Big data is now the hottest new IT trend with several opportunities. Companies are keen on hiring big data engineers. They work with databases and massive data processing systems in large-scale computing environments. They create and prepare companies’ big data tools, and infrastructure, and are the brains behind gathering data from various sources for data analysts and data scientists. Let us understand more about the key roles of a big data engineer.
Roles of a big data engineer
Big data engineers complete multiple tasks using skills drawn from different areas. They are responsible for the following:
- Working with IT teams and data architects on formulating project goals
- Developing highly scalable data management systems from the initial design phase to completion
- Designing prototypes, predictive models, and top-tier algorithms
- Developing applications including custom analytics
- Overseeing disaster recovery preparations
- Researching improvements to efficiency, reliability, and data quality
- Developing data set processes to be used for data production, mining, and modeling
Requirements to become a big data engineer
The path to seeking a career in big data engineering involves work experience, education, and optional certifications. Each step of the way, these engineers can sharpen their knowledge, and skills potentially boosting their chances of getting hired.
Students seeking a career in big data engineering should have an interest in math, statistics, computer science, or computer engineering. These subjects are introduced in high school and studied in-depth in postgraduate programs.

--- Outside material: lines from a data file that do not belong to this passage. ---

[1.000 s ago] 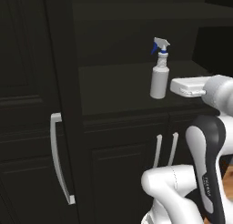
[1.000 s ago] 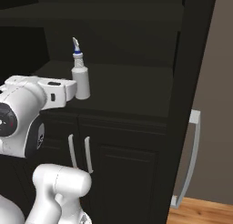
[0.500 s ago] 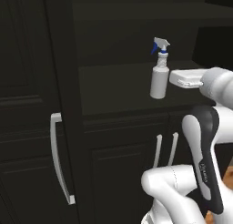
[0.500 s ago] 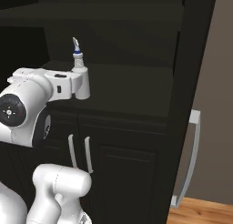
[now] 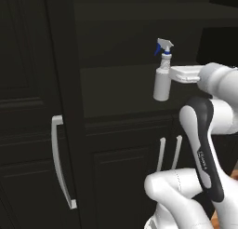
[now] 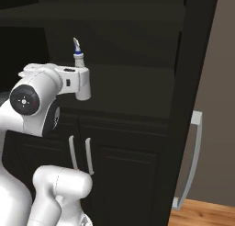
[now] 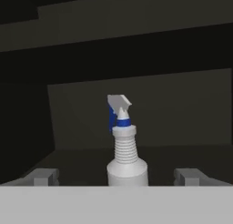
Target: Grab the spray bottle from the cabinet, then place it next to the cutting board for sanitizing. Then grab the dish brush from the countertop next to the sink and place it next to the cutting board.
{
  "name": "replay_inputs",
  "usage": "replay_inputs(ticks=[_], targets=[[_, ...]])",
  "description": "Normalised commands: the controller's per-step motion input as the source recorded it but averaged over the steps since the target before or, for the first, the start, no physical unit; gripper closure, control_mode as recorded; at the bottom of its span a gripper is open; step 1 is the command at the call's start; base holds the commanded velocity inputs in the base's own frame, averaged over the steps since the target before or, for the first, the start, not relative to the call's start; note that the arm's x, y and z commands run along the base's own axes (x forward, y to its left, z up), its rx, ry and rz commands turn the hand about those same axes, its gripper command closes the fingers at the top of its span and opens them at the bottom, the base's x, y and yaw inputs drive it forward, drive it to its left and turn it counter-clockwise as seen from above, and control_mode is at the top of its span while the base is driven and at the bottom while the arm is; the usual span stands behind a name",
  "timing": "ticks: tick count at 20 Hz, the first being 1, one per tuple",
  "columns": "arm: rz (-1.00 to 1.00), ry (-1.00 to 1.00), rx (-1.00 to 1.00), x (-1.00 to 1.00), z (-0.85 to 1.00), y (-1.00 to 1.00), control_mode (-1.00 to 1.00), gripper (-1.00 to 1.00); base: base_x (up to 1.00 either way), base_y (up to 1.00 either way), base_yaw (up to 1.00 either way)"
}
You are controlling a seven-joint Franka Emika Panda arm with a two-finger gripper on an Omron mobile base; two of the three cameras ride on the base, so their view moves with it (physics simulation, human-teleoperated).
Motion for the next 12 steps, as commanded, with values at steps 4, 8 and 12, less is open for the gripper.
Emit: replay_inputs(ticks=[4,8,12], targets=[[0.0,0.0,0.0,0.26,-0.01,0.0,-1.0,-1.0,0.0,0.0,0.0],[0.0,0.0,0.0,0.25,-0.04,0.0,-1.0,-1.0,0.0,0.0,0.0],[0.0,0.0,0.0,0.25,-0.05,0.0,-1.0,-1.0,0.0,0.0,0.0]])
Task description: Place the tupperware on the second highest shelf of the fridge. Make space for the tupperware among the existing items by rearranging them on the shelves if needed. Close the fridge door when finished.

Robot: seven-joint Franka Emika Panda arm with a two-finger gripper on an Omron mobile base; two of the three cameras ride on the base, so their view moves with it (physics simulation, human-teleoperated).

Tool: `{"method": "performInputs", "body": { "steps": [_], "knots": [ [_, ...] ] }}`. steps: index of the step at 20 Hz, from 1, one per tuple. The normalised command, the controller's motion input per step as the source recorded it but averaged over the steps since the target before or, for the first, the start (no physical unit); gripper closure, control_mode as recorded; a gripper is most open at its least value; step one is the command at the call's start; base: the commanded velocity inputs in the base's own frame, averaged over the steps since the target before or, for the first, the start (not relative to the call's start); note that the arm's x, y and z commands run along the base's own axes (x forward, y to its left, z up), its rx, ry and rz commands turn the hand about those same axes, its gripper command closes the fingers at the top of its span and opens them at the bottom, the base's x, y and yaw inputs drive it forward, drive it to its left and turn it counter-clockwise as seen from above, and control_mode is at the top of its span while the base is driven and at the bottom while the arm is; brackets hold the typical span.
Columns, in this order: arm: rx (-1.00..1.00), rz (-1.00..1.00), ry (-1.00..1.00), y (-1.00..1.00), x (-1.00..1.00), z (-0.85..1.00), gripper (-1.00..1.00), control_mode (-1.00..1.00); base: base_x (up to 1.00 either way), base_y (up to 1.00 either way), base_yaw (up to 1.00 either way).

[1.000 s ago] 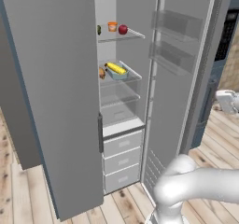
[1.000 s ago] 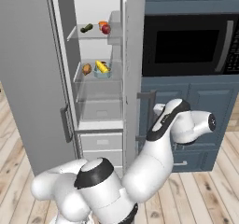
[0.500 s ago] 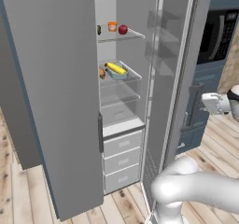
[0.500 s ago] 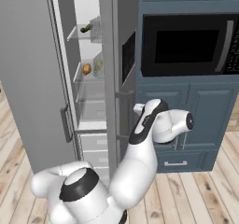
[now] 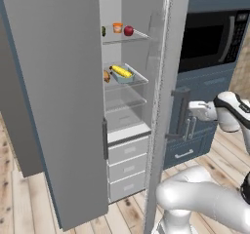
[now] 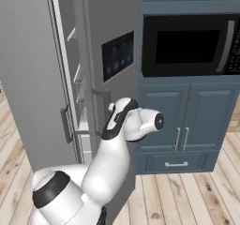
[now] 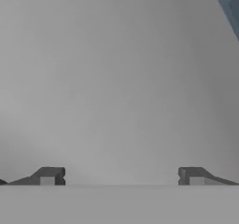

At least a bachelor’s degree is required to enter the big data engineering field. It is recommended to have a master’s degree as it includes gaining software engineering expertise and advanced technical and analytical skills such as:
- Statistical analysis and modeling
- NoSQL databases, such as MongoDB and Cassandra
- Programming languages: Peri and Java, C/C++, R, and Python
- Business intelligence and analytics using cloud computing tools such as Azure and Microsoft BI
Software engineers or professionals seeking to grow their career in big data engineering must have at least two years of work experience in the related field. Students can gain work experience through internships and workshops even while earning their degree so that they develop the required competencies to become big data engineers such as analytical and communication skills, logical thinking, critical thinking, problem-solving, and attention to detail. For instance, IT professionals seeking to work or grow in big data engineering can hone additional skills to find creative solutions to several complex challenges.
Despite having the required degree and work experience cut-throat competition does not provide professionals with the right job opportunities in this field. Earning certifications is one such way to stand out from competitors and become appealing to recruiters. Big data engineering certifications are major international qualifications these days for programmers and software engineers aspiring to grow or even enter this field. The following are some reputed institutes that offer big data engineering certifications:
- Data Analyst Associate Certification by Microsoft
- Associate Big Data Engineer (ABDE) by the Data Science Council of America (DASCA)
- Google Cloud Certified Professional Data Engineer
- Cloudera Data Platform (CDP) Generalist Certification by Cloudera
A career in big data engineering may be perfect for professionals eager to grow in this lucrative field that aligns their passion for math, statistics, computer science, and more. Begin your journey towards becoming a big data engineer by earning the necessary skills and certifications that best suit your job role.